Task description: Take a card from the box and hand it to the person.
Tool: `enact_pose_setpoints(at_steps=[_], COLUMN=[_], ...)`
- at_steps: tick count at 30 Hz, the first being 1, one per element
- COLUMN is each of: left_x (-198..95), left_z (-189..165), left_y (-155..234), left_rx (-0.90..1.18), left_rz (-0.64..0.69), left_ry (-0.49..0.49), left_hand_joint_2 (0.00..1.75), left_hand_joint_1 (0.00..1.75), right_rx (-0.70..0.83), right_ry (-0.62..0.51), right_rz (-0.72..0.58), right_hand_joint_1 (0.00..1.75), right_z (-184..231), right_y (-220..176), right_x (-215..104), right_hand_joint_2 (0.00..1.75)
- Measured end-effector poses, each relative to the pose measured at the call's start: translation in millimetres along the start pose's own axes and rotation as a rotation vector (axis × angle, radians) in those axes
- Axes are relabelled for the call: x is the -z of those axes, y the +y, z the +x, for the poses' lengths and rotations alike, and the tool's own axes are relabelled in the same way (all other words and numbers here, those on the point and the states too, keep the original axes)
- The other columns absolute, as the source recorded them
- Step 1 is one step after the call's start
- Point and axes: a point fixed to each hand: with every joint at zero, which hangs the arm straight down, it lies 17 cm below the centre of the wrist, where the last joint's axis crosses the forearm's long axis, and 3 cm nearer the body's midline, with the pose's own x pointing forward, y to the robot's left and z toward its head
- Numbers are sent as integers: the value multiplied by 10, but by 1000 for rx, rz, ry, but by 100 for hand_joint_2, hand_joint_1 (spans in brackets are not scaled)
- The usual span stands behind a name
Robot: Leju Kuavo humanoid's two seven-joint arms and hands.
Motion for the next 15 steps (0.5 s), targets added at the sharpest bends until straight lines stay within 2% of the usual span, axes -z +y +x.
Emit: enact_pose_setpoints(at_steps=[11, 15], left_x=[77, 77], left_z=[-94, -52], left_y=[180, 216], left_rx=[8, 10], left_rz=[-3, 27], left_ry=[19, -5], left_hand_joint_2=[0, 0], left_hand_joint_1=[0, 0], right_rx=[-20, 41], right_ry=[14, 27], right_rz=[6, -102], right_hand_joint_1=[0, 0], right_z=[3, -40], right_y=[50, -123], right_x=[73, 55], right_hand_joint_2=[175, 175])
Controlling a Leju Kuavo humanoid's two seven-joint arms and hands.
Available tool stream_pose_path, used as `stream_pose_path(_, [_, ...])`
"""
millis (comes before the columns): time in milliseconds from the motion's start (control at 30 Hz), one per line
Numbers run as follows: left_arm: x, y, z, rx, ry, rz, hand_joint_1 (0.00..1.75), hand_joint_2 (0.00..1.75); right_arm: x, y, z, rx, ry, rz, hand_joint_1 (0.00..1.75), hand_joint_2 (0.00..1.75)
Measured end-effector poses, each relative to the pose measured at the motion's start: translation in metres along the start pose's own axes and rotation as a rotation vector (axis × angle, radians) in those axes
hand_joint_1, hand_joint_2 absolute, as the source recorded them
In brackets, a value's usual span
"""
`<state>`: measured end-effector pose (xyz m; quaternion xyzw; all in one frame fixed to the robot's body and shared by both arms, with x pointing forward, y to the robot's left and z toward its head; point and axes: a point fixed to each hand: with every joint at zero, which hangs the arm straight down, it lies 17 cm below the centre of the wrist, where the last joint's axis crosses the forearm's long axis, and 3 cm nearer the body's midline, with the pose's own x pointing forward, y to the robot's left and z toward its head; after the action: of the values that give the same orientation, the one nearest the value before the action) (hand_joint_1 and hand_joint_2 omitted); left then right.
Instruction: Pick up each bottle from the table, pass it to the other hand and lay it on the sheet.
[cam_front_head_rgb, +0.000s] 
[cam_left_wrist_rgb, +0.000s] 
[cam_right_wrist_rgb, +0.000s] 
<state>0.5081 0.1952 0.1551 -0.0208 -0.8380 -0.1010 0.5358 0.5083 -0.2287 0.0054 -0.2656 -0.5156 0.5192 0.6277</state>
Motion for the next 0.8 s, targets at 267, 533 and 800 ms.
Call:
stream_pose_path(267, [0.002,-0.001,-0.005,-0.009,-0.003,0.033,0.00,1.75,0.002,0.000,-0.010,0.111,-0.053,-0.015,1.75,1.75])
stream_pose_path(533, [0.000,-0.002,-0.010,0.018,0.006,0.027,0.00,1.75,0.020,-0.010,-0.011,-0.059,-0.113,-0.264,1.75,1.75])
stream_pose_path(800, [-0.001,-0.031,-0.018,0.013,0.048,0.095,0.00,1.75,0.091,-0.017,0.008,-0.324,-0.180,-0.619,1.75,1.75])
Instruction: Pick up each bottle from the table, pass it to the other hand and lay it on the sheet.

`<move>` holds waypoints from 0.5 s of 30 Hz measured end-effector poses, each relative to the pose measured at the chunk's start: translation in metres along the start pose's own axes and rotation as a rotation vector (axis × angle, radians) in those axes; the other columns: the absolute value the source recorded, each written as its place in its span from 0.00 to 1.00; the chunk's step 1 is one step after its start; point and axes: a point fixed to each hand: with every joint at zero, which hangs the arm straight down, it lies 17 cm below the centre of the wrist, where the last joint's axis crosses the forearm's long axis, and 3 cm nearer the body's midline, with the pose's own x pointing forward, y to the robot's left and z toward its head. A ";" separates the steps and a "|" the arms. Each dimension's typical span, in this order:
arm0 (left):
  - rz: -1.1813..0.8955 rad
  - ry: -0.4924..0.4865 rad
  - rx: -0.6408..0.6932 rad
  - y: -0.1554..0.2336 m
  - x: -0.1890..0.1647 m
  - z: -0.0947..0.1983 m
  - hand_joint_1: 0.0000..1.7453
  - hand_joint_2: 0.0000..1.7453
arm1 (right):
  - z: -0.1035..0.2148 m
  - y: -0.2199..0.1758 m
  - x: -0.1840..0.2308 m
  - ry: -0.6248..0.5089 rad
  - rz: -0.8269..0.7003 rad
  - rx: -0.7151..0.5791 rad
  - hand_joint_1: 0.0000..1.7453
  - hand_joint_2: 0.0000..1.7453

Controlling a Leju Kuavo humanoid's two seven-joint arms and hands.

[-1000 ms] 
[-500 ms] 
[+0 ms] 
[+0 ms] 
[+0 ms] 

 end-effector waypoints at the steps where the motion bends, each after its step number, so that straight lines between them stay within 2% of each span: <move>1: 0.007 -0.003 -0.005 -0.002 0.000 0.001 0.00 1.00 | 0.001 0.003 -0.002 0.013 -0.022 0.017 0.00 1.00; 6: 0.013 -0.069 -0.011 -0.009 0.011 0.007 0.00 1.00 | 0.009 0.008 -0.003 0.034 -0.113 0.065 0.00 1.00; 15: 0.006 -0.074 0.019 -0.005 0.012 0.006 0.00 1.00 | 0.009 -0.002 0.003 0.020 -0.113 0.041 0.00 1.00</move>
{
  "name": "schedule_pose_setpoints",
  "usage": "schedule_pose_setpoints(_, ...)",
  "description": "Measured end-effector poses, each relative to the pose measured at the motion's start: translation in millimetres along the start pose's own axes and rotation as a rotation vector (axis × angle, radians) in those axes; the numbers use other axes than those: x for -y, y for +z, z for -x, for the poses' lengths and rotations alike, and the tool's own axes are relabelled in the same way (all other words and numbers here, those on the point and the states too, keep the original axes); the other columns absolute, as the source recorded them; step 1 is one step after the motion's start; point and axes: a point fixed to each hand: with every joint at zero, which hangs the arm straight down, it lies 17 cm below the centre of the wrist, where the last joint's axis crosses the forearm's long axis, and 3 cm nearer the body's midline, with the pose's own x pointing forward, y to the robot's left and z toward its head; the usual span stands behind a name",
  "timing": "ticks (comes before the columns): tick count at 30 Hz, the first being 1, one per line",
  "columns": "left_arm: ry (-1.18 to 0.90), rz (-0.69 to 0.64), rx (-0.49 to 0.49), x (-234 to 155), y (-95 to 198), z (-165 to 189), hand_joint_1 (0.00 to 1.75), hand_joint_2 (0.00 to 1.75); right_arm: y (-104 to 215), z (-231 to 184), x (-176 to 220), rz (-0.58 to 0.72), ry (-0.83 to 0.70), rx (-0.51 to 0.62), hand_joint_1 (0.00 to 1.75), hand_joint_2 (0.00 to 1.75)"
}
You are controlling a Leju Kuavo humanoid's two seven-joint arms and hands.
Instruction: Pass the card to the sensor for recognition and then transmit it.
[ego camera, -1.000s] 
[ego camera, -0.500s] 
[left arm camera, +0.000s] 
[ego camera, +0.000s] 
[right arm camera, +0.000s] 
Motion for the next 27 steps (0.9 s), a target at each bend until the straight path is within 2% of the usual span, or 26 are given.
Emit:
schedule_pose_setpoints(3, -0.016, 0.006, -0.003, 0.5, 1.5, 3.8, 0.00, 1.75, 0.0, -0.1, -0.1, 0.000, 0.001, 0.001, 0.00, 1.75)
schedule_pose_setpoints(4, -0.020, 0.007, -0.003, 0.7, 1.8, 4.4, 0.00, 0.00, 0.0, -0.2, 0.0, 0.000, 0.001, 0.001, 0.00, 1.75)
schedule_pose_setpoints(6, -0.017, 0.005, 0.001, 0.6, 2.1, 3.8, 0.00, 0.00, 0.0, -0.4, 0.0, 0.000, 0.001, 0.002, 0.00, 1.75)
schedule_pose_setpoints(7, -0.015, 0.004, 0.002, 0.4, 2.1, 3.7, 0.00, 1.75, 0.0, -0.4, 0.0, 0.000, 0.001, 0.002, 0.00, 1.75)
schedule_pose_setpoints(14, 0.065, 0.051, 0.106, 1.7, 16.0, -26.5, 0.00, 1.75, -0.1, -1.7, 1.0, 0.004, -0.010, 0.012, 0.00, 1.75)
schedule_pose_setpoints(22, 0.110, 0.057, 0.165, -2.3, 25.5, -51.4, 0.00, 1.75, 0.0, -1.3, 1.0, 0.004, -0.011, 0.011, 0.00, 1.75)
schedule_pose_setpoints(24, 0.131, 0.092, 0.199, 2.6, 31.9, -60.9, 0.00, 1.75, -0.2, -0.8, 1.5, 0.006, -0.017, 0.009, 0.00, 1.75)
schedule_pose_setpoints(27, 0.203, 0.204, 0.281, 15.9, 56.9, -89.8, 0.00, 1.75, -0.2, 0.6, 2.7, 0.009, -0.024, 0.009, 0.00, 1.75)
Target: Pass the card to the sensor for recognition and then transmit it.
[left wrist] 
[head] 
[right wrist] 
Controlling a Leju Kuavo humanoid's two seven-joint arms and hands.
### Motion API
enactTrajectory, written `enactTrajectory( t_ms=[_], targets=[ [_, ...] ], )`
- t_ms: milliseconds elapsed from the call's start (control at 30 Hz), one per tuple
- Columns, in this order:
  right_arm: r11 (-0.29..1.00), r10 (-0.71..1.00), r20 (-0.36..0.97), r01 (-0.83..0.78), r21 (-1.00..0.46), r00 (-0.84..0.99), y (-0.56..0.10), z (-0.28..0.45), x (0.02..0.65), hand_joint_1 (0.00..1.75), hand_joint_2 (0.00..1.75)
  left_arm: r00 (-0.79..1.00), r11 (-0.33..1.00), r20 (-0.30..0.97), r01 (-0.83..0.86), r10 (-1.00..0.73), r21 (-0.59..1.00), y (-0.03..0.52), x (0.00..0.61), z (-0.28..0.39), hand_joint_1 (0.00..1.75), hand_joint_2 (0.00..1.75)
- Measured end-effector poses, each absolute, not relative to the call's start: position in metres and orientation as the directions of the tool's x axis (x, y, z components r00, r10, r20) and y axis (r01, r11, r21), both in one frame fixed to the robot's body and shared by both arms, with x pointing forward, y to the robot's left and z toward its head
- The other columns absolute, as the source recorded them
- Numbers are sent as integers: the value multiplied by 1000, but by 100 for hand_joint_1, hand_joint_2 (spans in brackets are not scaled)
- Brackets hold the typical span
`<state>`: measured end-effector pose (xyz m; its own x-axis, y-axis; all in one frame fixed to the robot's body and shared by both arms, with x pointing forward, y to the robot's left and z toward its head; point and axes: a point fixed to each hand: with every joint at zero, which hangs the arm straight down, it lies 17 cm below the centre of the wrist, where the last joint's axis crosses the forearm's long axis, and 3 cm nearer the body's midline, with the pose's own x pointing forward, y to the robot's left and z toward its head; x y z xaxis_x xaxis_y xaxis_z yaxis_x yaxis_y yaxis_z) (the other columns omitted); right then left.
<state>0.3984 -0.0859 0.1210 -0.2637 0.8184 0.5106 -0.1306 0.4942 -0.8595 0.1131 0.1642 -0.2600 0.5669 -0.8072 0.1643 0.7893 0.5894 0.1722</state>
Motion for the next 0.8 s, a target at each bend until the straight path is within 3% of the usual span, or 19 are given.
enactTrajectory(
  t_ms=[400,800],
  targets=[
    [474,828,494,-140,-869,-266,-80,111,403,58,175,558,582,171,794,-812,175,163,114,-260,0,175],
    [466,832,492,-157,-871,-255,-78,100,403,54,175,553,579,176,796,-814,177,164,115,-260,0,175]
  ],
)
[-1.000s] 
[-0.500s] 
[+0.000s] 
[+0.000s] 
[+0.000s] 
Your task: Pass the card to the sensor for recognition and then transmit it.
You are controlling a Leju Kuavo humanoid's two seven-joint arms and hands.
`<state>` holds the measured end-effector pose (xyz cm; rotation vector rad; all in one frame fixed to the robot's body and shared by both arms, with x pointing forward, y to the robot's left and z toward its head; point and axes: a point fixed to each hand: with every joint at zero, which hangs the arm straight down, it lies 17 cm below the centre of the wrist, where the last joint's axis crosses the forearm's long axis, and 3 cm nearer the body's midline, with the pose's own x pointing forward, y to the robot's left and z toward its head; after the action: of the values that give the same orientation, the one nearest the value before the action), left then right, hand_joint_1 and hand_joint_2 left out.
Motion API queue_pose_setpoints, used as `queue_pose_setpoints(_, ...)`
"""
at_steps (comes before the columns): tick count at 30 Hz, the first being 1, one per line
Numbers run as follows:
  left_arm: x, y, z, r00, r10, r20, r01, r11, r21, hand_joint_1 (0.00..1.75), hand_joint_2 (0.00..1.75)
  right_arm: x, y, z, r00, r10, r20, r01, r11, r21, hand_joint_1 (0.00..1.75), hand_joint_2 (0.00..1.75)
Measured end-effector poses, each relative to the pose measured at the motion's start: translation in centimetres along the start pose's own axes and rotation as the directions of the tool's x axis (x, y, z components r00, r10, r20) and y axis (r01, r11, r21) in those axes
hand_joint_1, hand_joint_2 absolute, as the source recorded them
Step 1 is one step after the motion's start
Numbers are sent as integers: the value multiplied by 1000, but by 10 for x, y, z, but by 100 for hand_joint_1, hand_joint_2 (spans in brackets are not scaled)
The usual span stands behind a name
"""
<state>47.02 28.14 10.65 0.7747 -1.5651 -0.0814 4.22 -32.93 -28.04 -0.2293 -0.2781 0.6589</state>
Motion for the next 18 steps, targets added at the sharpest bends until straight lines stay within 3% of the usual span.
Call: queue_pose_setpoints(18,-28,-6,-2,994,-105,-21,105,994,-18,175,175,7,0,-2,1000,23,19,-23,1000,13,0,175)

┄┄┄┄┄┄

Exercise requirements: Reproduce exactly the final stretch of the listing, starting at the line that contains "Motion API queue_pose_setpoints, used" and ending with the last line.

Exercise result:
Motion API queue_pose_setpoints, used as `queue_pose_setpoints(_, ...)`
"""
at_steps (comes before the columns): tick count at 30 Hz, the first being 1, one per line
Numbers run as follows:
  left_arm: x, y, z, r00, r10, r20, r01, r11, r21, hand_joint_1 (0.00..1.75), hand_joint_2 (0.00..1.75)
  right_arm: x, y, z, r00, r10, r20, r01, r11, r21, hand_joint_1 (0.00..1.75), hand_joint_2 (0.00..1.75)
Measured end-effector poses, each relative to the pose measured at the motion's start: translation in centimetres along the start pose's own axes and rotation as the directions of the tool's x axis (x, y, z components r00, r10, r20) and y axis (r01, r11, r21) in those axes
hand_joint_1, hand_joint_2 absolute, as the source recorded them
Step 1 is one step after the motion's start
Numbers are sent as integers: the value multiplied by 1000, but by 10 for x, y, z, but by 100 for hand_joint_1, hand_joint_2 (spans in brackets are not scaled)
The usual span stands behind a name
"""
<state>47.02 28.14 10.65 0.7747 -1.5651 -0.0814 4.22 -32.93 -28.04 -0.2293 -0.2781 0.6589</state>
Motion for the next 18 steps, targets added at the sharpest bends until straight lines stay within 3% of the usual span.
Call: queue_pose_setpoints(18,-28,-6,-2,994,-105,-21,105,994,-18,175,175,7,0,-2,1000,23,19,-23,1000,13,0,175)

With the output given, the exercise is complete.